In de eerste helft van 2023 maakten ruim 485 duizend mensen gebruik van hulp bij het huishouden, betaald vanuit de Wet maatschappelijke ondersteuning (Wmo). Dat is 27 procent meer dan in de eerste helft van 2019. In totaal kregen ruim 1,1 miljoen mensen hulp of ondersteuning thuis via de Wmo, 10 procent meer dan in 2019. Dit meldt het CBS op basis van voorlopige cijfers.
In de Wmo 2015 is vastgelegd dat gemeenten verantwoordelijk zijn voor het bieden van hulp en ondersteuning aan inwoners die dat nodig hebben. Er zijn verschillende maatwerkvoorzieningen, zoals hulp bij het huishouden (bijvoorbeeld bij het schoonmaken van het huis), Ondersteuning thuis (zoals begeleiding in het dagelijks leven) of het aanbieden van hulpmiddelen als een rolstoel of traplift.
Tot en met 2018 hanteerden de meeste gemeenten een inkomensafhankelijke eigen bijdrage voor het gebruik van een Wmo-maatwerkvoorziening. In 2019 is een abonnementstarief ingevoerd dat voor elke inkomensgroep gelijk is (19 euro per maand).
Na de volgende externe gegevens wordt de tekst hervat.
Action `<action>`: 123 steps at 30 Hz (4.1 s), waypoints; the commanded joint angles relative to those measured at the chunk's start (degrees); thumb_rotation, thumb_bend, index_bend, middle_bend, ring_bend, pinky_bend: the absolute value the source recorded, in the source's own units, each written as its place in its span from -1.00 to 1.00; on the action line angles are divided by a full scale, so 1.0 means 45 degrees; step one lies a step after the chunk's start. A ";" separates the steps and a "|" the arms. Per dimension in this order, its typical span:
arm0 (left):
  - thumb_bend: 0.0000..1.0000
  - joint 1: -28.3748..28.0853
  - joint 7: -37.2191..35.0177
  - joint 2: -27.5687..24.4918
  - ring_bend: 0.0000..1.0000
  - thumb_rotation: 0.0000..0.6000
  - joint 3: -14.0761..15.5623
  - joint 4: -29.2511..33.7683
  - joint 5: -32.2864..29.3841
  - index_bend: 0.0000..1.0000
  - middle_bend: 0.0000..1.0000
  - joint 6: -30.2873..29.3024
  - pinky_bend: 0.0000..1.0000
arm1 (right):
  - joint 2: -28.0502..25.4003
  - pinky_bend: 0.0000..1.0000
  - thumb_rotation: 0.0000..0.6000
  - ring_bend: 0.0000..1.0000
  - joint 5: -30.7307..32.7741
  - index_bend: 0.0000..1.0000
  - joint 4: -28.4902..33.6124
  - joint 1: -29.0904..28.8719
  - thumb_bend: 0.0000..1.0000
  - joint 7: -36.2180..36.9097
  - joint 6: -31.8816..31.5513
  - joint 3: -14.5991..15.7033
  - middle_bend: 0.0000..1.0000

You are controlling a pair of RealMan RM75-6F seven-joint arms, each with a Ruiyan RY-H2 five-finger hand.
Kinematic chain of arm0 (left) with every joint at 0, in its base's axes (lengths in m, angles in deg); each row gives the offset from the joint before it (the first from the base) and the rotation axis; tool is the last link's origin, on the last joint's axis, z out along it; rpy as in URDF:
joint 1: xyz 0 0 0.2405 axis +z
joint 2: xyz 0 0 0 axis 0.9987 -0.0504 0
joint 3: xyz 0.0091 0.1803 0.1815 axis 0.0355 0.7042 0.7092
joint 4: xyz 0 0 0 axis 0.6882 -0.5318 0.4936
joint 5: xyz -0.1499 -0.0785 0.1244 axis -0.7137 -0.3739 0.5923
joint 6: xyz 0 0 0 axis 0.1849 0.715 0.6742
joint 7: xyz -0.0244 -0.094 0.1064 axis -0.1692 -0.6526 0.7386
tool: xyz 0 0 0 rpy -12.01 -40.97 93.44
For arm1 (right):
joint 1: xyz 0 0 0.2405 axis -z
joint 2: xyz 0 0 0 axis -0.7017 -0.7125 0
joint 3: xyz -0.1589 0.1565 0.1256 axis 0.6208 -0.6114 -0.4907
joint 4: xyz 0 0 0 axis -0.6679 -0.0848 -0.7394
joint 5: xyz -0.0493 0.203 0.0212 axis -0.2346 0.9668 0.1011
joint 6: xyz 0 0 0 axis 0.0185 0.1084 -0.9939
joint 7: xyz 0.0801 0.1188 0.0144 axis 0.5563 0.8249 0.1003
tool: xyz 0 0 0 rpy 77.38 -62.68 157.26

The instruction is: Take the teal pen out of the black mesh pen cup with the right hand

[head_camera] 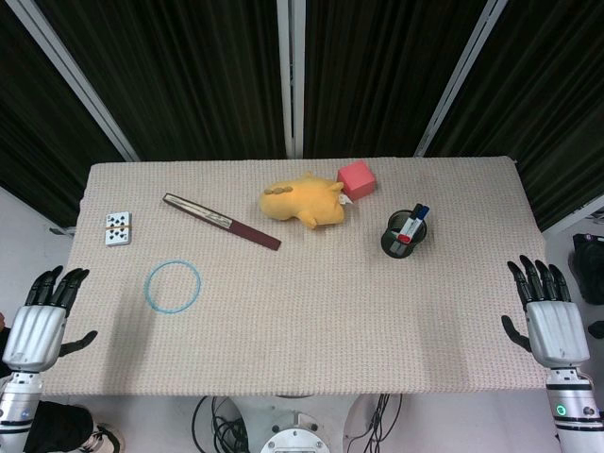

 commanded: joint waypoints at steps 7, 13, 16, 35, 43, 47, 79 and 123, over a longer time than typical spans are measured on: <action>-0.79 0.0127 -0.0057 0.0035 -1.00 1.00 0.0129 0.0030 0.0095 -0.80 -0.79 -0.0074 -0.83 | -0.0064 -1.00 1.00 -1.00 -0.0080 -1.00 -0.0144 0.0049 -0.52 0.0230 -0.0046 0.0076 -1.00; -0.79 0.0052 0.0070 -0.0036 -1.00 1.00 0.0078 0.0147 0.0166 -0.80 -0.79 -0.0040 -0.83 | -0.0103 -1.00 1.00 -1.00 -0.0406 -1.00 -0.0225 -0.0046 -0.52 0.0463 -0.0128 0.0061 -1.00; -0.79 0.0004 0.0105 -0.0082 -1.00 1.00 0.0025 0.0235 0.0173 -0.80 -0.79 -0.0023 -0.83 | -0.0121 -1.00 1.00 -1.00 -0.0347 -1.00 -0.0304 -0.0028 -0.52 0.0575 -0.0121 0.0060 -1.00; -0.79 -0.0356 0.0170 -0.0108 -1.00 1.00 -0.0081 0.0136 0.0040 -0.80 -0.79 0.0551 -0.83 | -0.1191 -0.96 1.00 -1.00 0.0704 -1.00 0.2353 -0.2662 -0.59 -0.3231 0.2676 -0.1361 -1.00; -0.79 -0.0397 0.0303 -0.0145 -1.00 1.00 -0.0098 0.0308 -0.0139 -0.80 -0.79 0.0694 -0.83 | -0.0109 -0.91 1.00 -0.88 0.3200 -1.00 0.2000 -0.4906 -0.59 -0.5934 0.4207 -0.2566 -0.82; -0.79 -0.0427 0.0354 -0.0138 -1.00 1.00 -0.0102 0.0334 -0.0172 -0.80 -0.79 0.0745 -0.83 | 0.0758 -0.89 1.00 -0.72 0.4257 -0.99 0.1239 -0.5790 -0.59 -0.6938 0.4692 -0.2650 -0.66; -0.79 -0.0482 0.0135 0.0083 -1.00 1.00 0.0030 -0.0120 -0.0563 -0.80 -0.83 0.1204 -0.81 | 0.4197 -0.36 1.00 -0.37 0.4488 -0.31 -0.3470 -0.7310 -0.43 -0.4710 0.4970 -0.1633 -0.27; -0.79 -0.0544 -0.0388 0.0198 -1.00 1.00 0.0102 -0.0499 -0.0691 -0.80 -0.83 0.1472 -0.81 | 0.4982 0.11 1.00 0.13 0.4077 0.44 -0.4429 -0.7340 -0.10 -0.4256 0.3830 -0.1901 0.14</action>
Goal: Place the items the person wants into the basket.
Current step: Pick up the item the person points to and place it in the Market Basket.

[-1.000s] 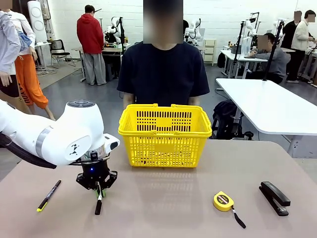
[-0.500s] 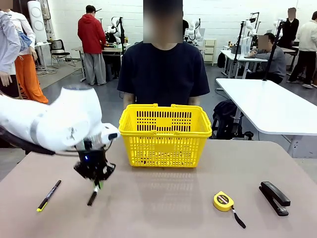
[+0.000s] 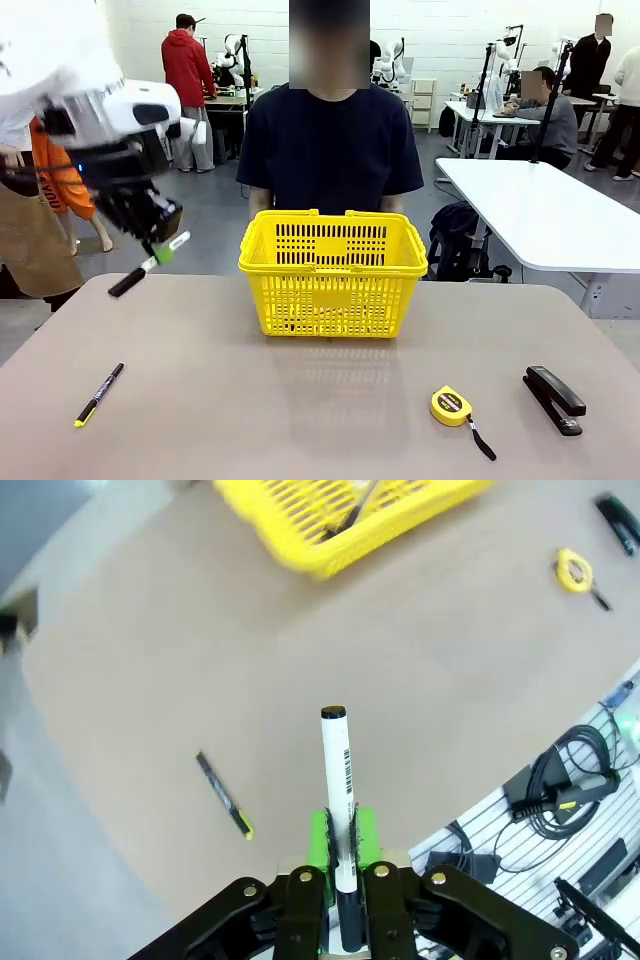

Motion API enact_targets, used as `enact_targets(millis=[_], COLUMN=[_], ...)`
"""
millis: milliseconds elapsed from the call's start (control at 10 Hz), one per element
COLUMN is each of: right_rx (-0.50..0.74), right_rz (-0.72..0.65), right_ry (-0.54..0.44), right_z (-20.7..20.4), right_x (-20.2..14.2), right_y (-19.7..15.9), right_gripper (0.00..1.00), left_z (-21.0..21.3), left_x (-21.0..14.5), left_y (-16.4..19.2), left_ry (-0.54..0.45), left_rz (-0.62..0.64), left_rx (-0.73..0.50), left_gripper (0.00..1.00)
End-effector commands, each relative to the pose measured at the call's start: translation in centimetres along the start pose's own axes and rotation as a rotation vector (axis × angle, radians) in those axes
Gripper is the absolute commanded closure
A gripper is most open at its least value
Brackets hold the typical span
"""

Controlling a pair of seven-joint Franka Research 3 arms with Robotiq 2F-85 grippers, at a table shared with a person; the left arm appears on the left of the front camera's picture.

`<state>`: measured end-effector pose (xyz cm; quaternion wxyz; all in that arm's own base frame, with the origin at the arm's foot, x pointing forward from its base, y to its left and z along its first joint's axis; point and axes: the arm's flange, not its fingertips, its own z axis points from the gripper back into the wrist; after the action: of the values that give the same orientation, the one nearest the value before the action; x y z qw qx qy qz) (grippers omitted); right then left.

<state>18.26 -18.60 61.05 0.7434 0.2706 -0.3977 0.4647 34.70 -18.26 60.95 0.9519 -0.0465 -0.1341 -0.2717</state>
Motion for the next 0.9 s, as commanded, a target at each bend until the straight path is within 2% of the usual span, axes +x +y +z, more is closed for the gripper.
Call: enact_targets(millis=[0,200,400,700,800], right_rx=[0.010,0.010,0.010,0.010,0.010], right_rz=[0.014,0.014,0.014,0.014,0.014], right_ry=[-0.032,-0.032,-0.032,-0.032,-0.032], right_z=[-0.1,-0.1,-0.1,-0.1,-0.1], right_x=[0.2,0.2,0.2,0.2,0.2], right_y=[-0.1,-0.1,-0.1,-0.1,-0.1], right_gripper=[0.00,0.00,0.00,0.00,0.00], left_z=[-0.4,-1.1,-3.5,-8.5,-9.8], left_x=[7.1,14.4,21.3,26.8,27.0], left_y=[0.4,-1.1,-2.9,-6.2,-7.1], left_ry=[-0.018,-0.024,0.025,0.092,0.111], left_rz=[-0.222,-0.331,-0.383,-0.386,-0.385], left_rx=[-0.108,-0.109,-0.060,0.042,0.069], left_gripper=[0.92,0.92,0.92,0.92,0.92])
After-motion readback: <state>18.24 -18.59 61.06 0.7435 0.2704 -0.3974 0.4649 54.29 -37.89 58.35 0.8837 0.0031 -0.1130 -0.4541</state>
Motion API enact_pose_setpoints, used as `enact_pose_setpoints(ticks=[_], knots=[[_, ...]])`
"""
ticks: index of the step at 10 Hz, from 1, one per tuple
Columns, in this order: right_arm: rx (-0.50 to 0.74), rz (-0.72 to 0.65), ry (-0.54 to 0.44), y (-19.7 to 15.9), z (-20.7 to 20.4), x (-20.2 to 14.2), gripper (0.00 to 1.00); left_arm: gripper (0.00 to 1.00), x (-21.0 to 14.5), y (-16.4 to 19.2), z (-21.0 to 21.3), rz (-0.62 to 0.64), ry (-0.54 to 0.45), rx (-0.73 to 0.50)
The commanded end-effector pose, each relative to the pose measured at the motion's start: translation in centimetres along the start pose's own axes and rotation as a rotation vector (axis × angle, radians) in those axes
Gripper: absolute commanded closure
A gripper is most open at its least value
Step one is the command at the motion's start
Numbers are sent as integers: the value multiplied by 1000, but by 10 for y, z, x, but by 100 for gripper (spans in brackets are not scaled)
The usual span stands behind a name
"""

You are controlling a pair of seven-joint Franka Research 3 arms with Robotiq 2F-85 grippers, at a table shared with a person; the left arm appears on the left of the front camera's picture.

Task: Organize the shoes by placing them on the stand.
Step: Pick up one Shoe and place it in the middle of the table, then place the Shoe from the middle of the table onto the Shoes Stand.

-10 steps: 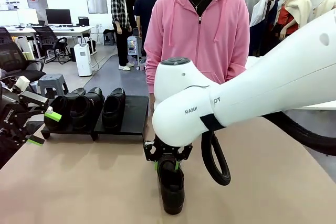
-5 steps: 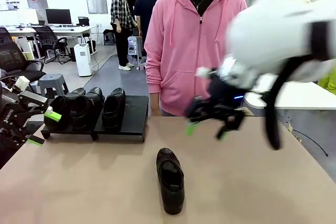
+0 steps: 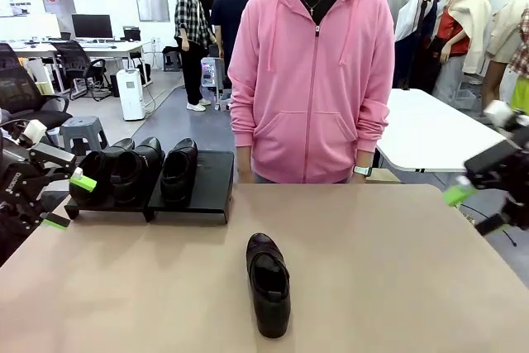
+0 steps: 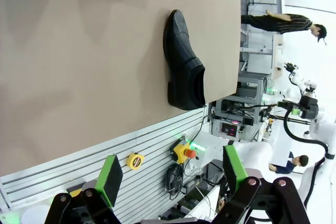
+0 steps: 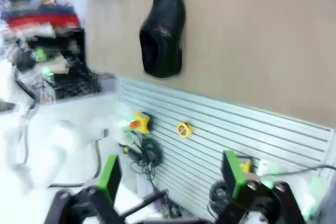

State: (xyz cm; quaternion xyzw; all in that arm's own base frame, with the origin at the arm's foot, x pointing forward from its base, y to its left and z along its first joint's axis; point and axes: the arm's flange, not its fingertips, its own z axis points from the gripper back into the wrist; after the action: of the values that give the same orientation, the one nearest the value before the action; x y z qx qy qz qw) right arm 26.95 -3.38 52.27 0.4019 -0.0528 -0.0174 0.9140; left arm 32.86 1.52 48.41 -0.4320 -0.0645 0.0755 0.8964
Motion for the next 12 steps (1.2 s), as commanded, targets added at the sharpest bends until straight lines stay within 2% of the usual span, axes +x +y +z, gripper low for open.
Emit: enact_pose_setpoints(ticks=[1, 2, 3, 12], knots=[[166, -122, -156, -59, -7, 11, 0, 0, 0, 0, 1, -17, -1, -30], [127, -144, -192, -70, -11, 9, 0, 0, 0, 0, 1, -17, -1, -30], [80, -87, -67, -36, 19, 8, 0, 0, 0, 0, 1, -17, -1, -30], [80, -87, -67, -36, 19, 8, 0, 0, 0, 0, 1, -17, -1, -30]])
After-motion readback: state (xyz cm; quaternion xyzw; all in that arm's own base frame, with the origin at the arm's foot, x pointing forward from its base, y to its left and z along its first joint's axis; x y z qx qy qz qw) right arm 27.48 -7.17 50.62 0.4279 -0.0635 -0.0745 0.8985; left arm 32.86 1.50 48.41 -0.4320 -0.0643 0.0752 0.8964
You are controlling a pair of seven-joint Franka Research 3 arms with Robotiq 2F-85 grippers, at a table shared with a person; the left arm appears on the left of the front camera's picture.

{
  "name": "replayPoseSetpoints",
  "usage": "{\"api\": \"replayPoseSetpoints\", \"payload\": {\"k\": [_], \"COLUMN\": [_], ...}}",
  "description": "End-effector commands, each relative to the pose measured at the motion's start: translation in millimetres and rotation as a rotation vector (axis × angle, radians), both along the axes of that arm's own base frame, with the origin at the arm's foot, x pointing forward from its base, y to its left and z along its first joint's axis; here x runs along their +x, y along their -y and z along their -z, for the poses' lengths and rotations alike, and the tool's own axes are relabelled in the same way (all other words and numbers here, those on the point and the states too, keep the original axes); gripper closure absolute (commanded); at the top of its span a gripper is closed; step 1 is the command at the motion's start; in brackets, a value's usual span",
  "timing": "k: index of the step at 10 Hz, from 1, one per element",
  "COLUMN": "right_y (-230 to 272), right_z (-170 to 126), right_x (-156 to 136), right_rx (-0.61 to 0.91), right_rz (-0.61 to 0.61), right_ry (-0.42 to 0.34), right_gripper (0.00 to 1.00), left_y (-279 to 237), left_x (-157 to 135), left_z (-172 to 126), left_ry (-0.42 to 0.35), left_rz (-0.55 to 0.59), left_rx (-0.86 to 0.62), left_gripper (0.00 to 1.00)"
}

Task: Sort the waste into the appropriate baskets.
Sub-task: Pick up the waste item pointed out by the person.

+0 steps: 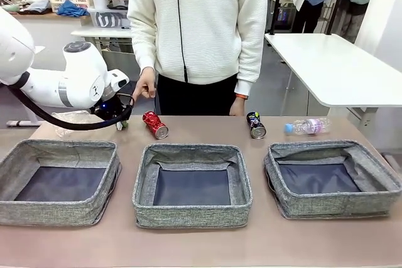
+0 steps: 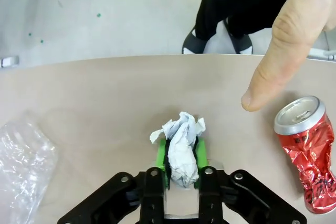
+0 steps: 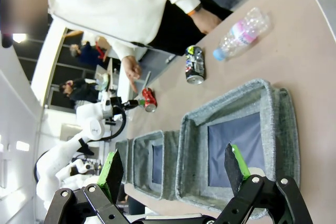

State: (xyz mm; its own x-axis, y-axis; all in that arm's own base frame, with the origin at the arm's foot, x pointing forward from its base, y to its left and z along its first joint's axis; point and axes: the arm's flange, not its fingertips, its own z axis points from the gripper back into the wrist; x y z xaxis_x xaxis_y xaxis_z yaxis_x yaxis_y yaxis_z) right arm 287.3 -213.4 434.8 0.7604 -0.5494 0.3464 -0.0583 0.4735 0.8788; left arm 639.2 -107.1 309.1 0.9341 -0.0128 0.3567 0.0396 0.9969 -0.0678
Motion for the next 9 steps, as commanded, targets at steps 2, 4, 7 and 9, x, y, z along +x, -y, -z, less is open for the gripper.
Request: {"api": "replayPoseSetpoints", "payload": {"k": [2,4,7,9], "right_y": [1,1,1,1], "right_z": [1,1,1,1], "right_x": [4,4,4,4], "right_rx": [-0.001,-0.001,-0.001,-0.001], "right_rz": [0.001,0.001,0.001,0.001], "right_ry": [0.037,0.037,0.037,0.037], "right_gripper": [0.00,0.00,0.00,0.00], "left_y": [6,4,-14,-51], "left_x": [0,-1,1,-37], "left_z": [2,2,-14,-97], "left_ry": [0.003,0.004,-0.122,-0.177], "left_rz": [-0.039,-0.053,-0.147,-0.202], "left_rx": [0.028,0.032,-0.007,-0.135], "left_gripper": [1.00,1.00,1.00,1.00]}}
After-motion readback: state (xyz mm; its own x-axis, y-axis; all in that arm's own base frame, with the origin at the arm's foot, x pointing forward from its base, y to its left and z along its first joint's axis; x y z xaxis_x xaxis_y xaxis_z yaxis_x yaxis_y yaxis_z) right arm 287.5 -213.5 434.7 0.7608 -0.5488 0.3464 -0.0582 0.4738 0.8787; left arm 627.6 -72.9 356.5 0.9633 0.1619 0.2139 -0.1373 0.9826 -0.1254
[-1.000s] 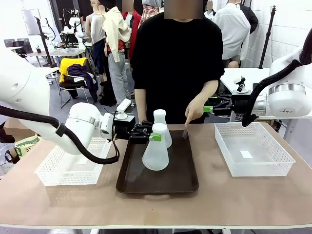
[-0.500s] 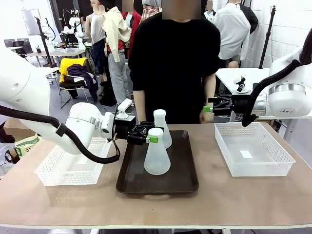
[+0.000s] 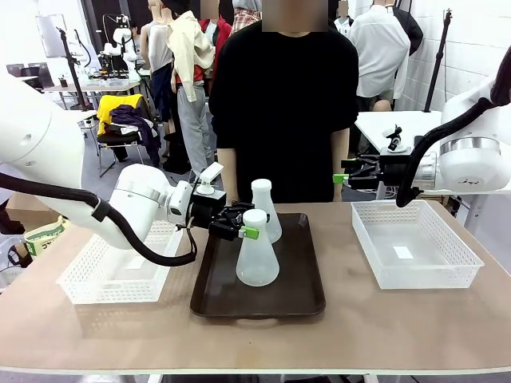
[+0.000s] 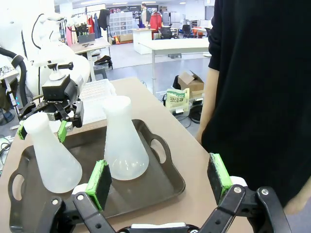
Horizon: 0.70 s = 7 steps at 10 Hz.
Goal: Prepare the laboratory tools.
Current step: Place the picked Big flask upright in the Handle tray as directed by the person.
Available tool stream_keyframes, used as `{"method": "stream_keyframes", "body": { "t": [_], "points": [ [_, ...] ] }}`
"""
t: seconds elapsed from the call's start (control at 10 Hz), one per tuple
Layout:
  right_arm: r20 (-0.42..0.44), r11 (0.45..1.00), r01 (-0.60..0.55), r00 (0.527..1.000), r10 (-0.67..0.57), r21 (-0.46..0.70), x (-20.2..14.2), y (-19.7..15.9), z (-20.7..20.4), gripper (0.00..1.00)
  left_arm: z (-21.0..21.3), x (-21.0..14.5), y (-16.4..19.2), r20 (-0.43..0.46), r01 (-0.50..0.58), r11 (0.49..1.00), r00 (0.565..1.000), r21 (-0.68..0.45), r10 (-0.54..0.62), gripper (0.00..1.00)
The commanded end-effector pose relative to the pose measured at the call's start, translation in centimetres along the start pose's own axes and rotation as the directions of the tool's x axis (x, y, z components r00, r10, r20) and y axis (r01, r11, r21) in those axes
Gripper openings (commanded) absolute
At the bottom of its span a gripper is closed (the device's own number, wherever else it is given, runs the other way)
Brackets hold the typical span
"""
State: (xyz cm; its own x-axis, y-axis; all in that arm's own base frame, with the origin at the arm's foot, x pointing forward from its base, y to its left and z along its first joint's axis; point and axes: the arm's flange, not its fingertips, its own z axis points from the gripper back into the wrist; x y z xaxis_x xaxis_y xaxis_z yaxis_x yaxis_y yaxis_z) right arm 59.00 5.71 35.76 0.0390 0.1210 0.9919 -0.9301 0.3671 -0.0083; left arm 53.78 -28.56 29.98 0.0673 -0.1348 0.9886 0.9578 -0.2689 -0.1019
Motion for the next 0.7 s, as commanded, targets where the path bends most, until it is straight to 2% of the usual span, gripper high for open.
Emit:
{"method": "stream_keyframes", "body": {
  "t": [0.0,0.1,0.6],
  "points": [
    [-0.005,1.0,0.003,1.0,-0.003,-0.004,0.02,0.12,-0.1,1.0,0.42,0.44,0.21,-0.014,-0.026,1.0,1.0,0.008,0.026,1.0],
    [-0.005,1.0,0.003,1.0,-0.003,-0.004,0.02,0.12,-0.1,1.0,0.0,0.0,0.0,0.0,0.0,1.0,1.0,0.0,0.0,1.0],
    [-0.005,1.0,0.003,1.0,-0.003,-0.004,0.02,0.12,-0.1,1.0,0.0,0.0,0.0,0.0,0.0,1.0,1.0,0.0,0.0,1.0]
  ]
}}
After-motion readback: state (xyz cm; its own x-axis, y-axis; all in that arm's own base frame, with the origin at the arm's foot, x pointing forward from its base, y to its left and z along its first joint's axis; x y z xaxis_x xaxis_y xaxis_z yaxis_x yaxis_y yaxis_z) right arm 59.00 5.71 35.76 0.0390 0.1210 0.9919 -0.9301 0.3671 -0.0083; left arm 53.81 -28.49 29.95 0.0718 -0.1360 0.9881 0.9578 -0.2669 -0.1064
Groei verschilt per type maatwerkvoorziening
In de eerste helft van 2023 waren er bijna 10 procent meer unieke Wmo-cliënten die gebruik maakten van een maatwerkvoorziening dan in de eerste helft van 2019. Het aantal cliënten dat van de voorziening hulp bij het huishouden gebruik maakt, was in 2023 27 procent hoger dan in 2019.
Vooral ouderen gebruiken hulp bij het huishouden
De leeftijd van de cliënten die gebruikmaken van Wmo-maatwerkvoorzieningen verschilt per type voorziening die wordt afgenomen. De cliënten die hulp bij het huishouden of hulpmiddelen en diensten gebruiken, zijn meestal ouderen. Ondersteuning thuis werd juist relatief minder door ouderen afgenomen. Het aantal mensen in Nederland van 60 jaar en ouder was in 2023 ruim 8 procent hoger dan in 2019.
Groei sterker bij een hoger inkomen
Sinds de invoering van het abonnementstarief in 2019 is het aantal mensen dat gebruikmaakt van hulp bij het huishouden in de hogere inkomensklasse (bruto meer dan 40 duizend euro) ongeveer verdubbeld. Dit waren in 2022 ongeveer 90 duizend mensen. Het gebruik door cliënten uit de midden-inkomensgroep (tussen 20 duizend en 40 duizend euro bruto per jaar, ongeveer 250 duizend mensen) was ruim twee derde hoger dan in 2019. In de laagste-inkomensgroep (minder dan 20 duizend euro) is het gebruik weinig veranderd. Het aantal cliënten in die groep was in 2023 5 procent hoger dan in 2019 (ongeveer 180 duizend mensen). Voor de groei van het aantal cliënten per inkomensklasse is gekeken naar het aantal cliënten per duizend inwoners in dezelfde inkomensklasse, waardoor rekening wordt gehouden met inflatie- en inkomensontwikkeling gedurende de jaren.
Sinds 2015 vraagt het CBS in samenwerking met de Vereniging van Nederlandse Gemeenten (VNG) elk halfjaar aan alle gemeenten het gebruik van Wmo-maatwerkvoorzieningen. Dit vormt de Gemeentelijke Monitor Sociaal Domein.